It is not entirely clear who broke into the train garage reserved exclusively for lazy comedians and stole the locomotive labelled "Mocking the French." But, whoever it was, they have since pointed that train on a downhill set of rails, making it, effectively, a runaway. Anti-French sentiment seems to be reaching levels previously only reserved for Ishtar. It was clear something was getting a bit out of control when even Andy Rooney got into the mess, by arguing that France has not "earned" the right "to oppose President Bush's plans to attack Iraq." Rooney, as the Daniel O'Connell of France, then added that, "On the other hand, I have."
Have we all, to coin a question, gone mental? Should I be going to Salonica, ordering up a bunch of sides of golden, Belgian, scalloped, deep-fried sticks of potato love, only then to hand them out to passersby on 57th St as No War Care Packages? Rooney is not far from those crackpots suggesting that since France isn't grateful enough for our saving them in World War II, we should start limiting how much French wine we import. And yet, it's not like we've never turned our back on the French. As Simon Schama points out in last week's New Yorker, the French were rather miffed that we blew off the Treaty of Alliance with France of 1778--ratified while the French were, get this, saving our asses--by signing the Jay Treaty of 1794 with the English, who were the enemies of the French at the time. France so far is just making a lot of noise about how they don't like our policies--they have yet to create a military alliance with Iraq.

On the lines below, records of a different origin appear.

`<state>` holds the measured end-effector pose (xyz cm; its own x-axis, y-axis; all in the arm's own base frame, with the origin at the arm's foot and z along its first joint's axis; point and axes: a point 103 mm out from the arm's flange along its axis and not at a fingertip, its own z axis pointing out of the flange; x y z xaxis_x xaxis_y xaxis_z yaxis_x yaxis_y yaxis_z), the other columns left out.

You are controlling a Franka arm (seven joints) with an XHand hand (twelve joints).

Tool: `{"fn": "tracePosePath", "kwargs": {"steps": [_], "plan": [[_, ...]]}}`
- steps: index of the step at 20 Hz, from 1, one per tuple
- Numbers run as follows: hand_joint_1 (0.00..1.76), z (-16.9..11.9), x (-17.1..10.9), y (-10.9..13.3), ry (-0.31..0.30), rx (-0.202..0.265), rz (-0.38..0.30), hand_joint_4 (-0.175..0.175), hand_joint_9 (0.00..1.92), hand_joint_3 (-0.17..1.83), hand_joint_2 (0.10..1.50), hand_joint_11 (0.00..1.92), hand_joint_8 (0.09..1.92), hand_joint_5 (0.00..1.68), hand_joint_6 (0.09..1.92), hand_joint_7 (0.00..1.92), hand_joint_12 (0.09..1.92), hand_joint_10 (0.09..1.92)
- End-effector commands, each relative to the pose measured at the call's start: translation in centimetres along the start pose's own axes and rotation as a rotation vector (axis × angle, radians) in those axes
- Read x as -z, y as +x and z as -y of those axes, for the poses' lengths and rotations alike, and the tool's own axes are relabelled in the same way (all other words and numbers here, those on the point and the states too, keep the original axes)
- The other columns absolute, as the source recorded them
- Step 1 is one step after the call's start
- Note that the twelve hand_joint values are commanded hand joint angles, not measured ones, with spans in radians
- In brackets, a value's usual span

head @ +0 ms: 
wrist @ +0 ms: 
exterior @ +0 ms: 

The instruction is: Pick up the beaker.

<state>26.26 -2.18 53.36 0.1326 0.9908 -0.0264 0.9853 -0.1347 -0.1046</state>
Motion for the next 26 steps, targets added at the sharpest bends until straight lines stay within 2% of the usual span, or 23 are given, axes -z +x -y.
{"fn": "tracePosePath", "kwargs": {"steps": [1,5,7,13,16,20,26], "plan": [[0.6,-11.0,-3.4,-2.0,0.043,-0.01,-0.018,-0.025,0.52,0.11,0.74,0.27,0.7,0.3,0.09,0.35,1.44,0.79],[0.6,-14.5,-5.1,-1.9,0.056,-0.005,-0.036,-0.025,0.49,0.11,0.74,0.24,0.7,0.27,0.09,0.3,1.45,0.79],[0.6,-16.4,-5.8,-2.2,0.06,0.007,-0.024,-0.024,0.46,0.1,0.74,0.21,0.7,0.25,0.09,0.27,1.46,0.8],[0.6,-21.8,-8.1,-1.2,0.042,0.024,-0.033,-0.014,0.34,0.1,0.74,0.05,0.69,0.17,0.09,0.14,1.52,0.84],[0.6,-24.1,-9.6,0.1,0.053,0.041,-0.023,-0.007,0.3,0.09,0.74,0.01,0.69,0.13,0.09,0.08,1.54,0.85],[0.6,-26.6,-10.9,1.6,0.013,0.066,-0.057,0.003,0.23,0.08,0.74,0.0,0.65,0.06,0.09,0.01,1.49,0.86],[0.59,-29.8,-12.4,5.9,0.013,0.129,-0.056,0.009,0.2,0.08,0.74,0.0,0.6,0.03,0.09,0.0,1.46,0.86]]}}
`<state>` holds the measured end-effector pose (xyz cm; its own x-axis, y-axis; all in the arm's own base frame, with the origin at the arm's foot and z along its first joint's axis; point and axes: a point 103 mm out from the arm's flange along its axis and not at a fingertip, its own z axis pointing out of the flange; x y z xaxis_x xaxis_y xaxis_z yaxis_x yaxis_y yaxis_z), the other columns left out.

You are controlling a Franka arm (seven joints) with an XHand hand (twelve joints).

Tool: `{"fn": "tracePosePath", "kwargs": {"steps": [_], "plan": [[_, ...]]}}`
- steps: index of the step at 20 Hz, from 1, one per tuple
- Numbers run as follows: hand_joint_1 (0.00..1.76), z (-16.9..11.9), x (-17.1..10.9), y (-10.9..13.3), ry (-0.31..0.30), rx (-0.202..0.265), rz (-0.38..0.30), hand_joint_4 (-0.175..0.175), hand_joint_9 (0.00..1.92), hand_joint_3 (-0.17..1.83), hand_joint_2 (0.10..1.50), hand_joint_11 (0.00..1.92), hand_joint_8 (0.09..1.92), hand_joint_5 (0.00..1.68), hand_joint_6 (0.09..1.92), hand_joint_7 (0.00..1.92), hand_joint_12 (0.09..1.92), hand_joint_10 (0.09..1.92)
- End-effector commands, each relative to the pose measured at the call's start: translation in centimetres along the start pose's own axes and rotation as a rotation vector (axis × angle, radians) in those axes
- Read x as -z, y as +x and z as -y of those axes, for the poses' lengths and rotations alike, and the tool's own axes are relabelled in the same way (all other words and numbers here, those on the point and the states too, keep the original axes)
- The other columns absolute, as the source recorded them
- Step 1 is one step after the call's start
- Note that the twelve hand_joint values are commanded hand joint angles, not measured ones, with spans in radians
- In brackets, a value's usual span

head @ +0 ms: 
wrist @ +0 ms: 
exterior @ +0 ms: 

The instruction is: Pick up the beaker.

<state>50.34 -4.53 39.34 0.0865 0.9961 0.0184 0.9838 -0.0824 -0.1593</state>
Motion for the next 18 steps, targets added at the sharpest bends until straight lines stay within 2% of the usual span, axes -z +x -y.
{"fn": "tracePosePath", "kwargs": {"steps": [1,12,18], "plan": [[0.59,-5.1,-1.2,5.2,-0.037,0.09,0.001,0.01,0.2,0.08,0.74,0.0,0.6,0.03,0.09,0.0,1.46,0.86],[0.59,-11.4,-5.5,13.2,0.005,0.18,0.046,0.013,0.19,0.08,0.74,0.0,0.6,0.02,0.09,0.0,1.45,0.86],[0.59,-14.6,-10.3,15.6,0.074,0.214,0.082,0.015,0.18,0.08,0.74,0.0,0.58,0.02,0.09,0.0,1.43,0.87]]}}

But in aligning with the English in 1794, we continued the precedent that has led to our taking up an old favorite pastime of Brits: mercilessly bashing the French. Centuries ago, the island folk mocked the fornicating tendencies of their neighbors across la Manche by calling VD "French measles" (which makes one suspect that German measles must be the kind of measles that lusts to take over the body totally). Who hasn't at some point made a crack about the love Jerry Lewis engenders in Paris? Who hasn't gone on derisively about cups of coffee and body odor without invoking our ranivorous sometime allies? Even while the US tried to reinvent the colonial wheel (tragically redoing the work of the French) in Vietnam, 2nd Lt. Steven Hauk scored points with his mincing character "Frenchy."
In full fairness, je m'accuse aussi; in sixth grade, I had to choose between studying Latin or French, and I chose Latin. I remarked to my friends that I had no interest in learning a language that was simply a nasalized collection of noises from le petit mort (though who knows, at age 11, how many orgasms I'd ever heard...). The real reason I chose Latin, actually, was since I figured I could always learn French on a whim à la David Sedaris: by moving to France with a Francophone boyfriend and learning it one word at a time while also publishing funny essays in Esquire and the New Yorker about how difficult it is to speak a language other than English.
So, speaking of orgasms, boyfriends, and the vanillitude of the Brits, are we now going to make the more prurient forms of osculatory embrace (ahem, "french kissing") illegal as well? I'm certain that the scolds who make up the Prod-rock band Johnny Ashcroft and the JD Prudes had been up late at night trying to figure out how we can limit la lucha de las lenguas long before detesting French delights became a cause célèbre. But aren't we, giddy with hate, losing sight of the fact, that, well, french kissing is really kind of fun?
We're all suckers for those soft dry bisous behind the ear, or down the side of the neck--those light poofs of air that signal a bit of coquettish intimacy. But every once in a while things have to heat up a bit and we need tips of tongues touching tenderly. This kind of embrace is the purest form of égalité available. By putting a bit of one person in another and the other way around, there's some delightfully serious sharing going on. Face it: french kissing is the two dots in the yinyang--that little bit of the other inside you that is equally reflected in the other. It's a good place to be, and, frankly, only the kind of anti-France sentiment brought on by the pool of Enforcers of Phallogocentric Normativity from which George Bush picks his advisers would want to make anyone hate on tonsil hockey.
So the next time you get close to your significant other and start in on a little of the good old oral fluid transfer, pause to wonder if, maybe, this anti-French sentiment is a little misplaced. Even if the French didn't invent the kissing that bears their name, it's because of their centuries of sluttiness that we associate the two. Sluttiness isn't all bad, France isn't all bad, and, as long as we lazily pretend either is, we must wonder if we'll deserve having people tell us Americans that, "vous êtes dégueulasses."